## [EXERCISE DIRECTIONS]
Among the entries below, count the lines where the string "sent" occurs, and give only the number.
SOURCE DATA section start
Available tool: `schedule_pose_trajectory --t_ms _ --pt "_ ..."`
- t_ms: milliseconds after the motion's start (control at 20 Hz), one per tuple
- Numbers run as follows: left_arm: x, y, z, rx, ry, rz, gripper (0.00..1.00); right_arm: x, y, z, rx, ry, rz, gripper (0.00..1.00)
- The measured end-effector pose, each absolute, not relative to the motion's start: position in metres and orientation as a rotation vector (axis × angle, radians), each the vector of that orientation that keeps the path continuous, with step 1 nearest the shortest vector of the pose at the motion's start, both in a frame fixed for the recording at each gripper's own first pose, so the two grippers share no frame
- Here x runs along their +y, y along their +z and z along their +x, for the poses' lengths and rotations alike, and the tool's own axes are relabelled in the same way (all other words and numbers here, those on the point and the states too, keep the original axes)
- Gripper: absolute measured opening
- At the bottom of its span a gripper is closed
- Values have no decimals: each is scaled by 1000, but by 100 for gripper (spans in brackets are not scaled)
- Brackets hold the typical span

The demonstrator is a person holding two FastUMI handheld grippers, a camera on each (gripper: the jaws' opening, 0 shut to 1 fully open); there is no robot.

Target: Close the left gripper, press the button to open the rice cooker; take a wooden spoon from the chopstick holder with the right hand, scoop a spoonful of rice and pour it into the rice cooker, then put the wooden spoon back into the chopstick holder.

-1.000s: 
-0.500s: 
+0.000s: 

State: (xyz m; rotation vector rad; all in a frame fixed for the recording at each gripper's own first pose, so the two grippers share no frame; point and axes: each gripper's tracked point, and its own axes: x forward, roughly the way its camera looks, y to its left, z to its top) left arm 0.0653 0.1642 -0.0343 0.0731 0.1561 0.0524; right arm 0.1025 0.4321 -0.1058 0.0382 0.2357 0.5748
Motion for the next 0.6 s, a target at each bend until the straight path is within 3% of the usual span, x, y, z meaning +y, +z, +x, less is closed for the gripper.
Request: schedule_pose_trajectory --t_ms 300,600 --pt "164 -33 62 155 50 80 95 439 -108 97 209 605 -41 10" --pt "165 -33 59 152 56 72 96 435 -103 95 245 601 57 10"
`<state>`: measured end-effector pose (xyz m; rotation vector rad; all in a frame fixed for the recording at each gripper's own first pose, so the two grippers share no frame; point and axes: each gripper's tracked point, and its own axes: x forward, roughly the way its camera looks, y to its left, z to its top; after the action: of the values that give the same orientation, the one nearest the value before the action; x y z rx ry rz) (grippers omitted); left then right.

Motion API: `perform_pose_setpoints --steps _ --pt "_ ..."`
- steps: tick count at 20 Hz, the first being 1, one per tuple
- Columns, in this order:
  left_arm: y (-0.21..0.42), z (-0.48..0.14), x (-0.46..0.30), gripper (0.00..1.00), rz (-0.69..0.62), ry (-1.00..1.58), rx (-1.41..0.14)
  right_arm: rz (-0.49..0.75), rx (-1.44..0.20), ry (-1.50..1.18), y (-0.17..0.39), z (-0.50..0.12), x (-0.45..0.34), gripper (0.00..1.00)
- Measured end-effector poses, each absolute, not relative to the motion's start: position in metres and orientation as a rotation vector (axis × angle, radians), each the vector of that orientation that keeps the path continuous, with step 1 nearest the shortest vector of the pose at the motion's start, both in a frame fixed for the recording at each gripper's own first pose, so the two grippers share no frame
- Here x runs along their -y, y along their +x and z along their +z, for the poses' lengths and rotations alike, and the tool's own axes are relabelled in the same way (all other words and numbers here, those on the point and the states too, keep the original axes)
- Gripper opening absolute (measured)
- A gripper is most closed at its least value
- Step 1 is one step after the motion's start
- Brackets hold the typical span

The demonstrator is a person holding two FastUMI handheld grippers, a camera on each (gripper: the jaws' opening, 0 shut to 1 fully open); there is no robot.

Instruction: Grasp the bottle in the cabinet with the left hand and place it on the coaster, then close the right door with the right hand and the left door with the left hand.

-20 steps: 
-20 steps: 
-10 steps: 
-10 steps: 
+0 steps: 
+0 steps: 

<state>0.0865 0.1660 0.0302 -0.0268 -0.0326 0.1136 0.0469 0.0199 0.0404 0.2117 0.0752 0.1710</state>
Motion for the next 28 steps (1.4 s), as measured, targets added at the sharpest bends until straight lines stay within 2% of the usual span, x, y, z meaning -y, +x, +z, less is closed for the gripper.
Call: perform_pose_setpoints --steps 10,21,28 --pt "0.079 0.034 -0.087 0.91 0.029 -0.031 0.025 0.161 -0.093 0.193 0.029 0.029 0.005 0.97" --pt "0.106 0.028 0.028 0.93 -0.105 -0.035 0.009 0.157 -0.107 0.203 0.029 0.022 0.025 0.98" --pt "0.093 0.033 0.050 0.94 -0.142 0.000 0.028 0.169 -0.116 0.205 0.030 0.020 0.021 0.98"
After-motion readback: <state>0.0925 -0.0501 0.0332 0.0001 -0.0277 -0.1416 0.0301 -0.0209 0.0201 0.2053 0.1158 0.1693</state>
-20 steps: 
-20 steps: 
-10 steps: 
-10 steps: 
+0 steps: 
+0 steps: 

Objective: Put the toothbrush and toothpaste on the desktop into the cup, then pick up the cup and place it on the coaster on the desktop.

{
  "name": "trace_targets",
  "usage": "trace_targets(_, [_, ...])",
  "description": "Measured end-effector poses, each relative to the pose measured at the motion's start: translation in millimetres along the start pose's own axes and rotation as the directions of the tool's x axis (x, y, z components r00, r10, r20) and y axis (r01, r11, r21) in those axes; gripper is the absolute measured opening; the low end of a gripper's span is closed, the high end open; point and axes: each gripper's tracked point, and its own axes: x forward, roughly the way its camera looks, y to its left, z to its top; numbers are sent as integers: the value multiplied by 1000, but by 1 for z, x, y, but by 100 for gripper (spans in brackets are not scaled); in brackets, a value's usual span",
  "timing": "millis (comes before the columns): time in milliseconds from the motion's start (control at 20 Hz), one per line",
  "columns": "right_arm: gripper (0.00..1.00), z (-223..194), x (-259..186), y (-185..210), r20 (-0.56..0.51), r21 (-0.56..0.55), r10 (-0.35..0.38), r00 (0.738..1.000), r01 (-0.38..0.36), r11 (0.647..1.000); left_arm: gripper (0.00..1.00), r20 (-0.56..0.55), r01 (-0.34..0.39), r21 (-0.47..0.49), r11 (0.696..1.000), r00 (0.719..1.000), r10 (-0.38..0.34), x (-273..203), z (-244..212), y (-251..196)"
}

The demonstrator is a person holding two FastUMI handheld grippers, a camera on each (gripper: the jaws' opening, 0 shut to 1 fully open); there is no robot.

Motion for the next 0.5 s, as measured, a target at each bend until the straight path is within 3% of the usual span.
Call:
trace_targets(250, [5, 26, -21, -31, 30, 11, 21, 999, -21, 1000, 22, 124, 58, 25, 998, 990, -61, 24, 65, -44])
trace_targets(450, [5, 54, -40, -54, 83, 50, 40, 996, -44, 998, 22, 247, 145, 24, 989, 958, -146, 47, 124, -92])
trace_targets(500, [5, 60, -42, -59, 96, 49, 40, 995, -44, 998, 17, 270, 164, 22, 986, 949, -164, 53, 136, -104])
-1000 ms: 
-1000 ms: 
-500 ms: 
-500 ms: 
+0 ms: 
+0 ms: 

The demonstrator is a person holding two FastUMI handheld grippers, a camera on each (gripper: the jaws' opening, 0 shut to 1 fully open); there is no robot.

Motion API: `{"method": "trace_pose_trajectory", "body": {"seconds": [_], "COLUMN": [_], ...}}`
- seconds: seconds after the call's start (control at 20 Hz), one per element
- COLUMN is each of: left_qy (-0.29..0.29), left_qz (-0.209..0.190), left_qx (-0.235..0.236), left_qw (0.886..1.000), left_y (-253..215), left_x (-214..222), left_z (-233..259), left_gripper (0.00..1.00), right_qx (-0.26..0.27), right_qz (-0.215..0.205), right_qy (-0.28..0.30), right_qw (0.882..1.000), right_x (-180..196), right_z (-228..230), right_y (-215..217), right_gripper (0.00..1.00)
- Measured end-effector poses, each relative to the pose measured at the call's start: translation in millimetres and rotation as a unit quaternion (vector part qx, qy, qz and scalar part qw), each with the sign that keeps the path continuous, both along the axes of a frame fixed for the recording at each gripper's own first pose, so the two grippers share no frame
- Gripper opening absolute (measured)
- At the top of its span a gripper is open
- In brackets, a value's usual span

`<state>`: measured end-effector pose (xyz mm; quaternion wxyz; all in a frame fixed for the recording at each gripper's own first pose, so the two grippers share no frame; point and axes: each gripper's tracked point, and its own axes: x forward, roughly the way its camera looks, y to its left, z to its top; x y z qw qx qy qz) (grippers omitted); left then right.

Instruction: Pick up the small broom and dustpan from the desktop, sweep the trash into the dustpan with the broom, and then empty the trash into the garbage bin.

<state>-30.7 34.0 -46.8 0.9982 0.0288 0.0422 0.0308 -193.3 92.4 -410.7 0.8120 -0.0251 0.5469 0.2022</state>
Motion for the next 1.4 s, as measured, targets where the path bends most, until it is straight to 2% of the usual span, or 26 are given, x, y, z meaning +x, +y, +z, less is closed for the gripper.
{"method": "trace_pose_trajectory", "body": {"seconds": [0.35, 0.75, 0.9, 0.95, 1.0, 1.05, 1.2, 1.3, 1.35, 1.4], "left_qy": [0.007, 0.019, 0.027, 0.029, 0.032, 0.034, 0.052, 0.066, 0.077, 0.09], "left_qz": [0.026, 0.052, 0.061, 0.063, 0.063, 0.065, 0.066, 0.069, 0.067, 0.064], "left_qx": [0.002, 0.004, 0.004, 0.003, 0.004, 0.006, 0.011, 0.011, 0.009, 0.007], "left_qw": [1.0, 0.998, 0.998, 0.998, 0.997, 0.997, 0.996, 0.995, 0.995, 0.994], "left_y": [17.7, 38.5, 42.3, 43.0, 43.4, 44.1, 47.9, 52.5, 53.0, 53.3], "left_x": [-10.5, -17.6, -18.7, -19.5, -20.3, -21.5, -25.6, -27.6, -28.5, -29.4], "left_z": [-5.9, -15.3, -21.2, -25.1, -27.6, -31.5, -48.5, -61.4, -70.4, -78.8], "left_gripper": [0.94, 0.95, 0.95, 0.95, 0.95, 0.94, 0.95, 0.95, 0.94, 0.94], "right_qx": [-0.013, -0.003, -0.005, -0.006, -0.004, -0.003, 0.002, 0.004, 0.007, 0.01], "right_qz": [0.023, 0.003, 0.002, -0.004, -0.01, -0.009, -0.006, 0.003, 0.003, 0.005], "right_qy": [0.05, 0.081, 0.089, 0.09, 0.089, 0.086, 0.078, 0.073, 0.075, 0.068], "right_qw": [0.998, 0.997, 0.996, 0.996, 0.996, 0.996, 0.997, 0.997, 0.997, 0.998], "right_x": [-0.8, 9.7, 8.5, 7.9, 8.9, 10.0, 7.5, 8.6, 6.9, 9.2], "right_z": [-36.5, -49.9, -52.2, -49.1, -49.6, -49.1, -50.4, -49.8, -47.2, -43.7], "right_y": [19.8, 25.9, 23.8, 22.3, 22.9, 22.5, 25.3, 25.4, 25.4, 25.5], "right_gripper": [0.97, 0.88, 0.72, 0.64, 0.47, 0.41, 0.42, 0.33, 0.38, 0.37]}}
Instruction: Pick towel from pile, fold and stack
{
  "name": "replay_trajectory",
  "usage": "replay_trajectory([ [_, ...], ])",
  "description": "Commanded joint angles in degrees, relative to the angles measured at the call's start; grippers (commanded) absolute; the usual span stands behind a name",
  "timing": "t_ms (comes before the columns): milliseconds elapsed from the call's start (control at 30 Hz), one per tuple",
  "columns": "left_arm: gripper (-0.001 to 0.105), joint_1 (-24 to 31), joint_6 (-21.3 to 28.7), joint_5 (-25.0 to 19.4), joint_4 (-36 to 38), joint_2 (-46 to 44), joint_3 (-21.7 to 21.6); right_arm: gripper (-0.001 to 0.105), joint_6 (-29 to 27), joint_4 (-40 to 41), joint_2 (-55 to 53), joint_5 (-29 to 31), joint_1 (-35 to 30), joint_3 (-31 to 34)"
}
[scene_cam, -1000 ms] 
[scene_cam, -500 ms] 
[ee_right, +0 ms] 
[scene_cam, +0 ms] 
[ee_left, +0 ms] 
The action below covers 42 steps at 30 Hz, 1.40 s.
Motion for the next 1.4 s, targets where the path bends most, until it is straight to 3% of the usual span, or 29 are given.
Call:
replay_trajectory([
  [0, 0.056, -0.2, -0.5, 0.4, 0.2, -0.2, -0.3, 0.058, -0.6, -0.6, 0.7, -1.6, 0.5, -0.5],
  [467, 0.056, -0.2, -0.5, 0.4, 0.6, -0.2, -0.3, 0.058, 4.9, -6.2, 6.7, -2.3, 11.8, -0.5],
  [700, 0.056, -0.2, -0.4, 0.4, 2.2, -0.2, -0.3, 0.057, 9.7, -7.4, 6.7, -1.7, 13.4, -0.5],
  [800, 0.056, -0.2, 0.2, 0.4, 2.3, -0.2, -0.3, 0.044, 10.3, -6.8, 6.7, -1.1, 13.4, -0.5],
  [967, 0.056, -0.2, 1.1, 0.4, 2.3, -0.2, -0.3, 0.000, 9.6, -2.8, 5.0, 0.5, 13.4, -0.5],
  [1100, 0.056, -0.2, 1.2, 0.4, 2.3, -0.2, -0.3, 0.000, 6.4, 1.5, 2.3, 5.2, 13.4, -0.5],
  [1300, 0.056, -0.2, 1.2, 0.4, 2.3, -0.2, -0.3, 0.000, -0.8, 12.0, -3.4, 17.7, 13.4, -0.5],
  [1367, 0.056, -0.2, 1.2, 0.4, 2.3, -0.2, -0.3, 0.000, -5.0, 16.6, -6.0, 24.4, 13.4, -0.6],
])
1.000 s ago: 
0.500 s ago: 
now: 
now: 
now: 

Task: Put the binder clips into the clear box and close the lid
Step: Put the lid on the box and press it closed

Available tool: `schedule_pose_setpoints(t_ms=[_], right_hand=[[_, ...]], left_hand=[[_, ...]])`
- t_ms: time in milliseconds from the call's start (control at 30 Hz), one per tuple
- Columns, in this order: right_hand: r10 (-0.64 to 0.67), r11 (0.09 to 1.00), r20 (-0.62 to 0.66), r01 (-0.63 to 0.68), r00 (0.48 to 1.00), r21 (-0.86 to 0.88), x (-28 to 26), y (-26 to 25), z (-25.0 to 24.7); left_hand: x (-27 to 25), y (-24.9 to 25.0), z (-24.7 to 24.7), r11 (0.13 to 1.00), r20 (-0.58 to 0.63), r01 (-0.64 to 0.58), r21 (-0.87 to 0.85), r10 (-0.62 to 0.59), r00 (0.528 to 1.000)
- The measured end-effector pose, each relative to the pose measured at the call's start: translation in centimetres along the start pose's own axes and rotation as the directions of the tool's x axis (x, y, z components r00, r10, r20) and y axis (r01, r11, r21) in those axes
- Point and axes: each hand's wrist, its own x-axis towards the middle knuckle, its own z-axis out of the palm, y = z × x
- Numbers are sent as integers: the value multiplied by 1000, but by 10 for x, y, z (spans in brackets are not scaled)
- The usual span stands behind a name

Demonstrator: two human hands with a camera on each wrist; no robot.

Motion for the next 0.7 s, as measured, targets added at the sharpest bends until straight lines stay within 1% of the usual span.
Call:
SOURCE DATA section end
## [RESULT FOR THIS TASK]
2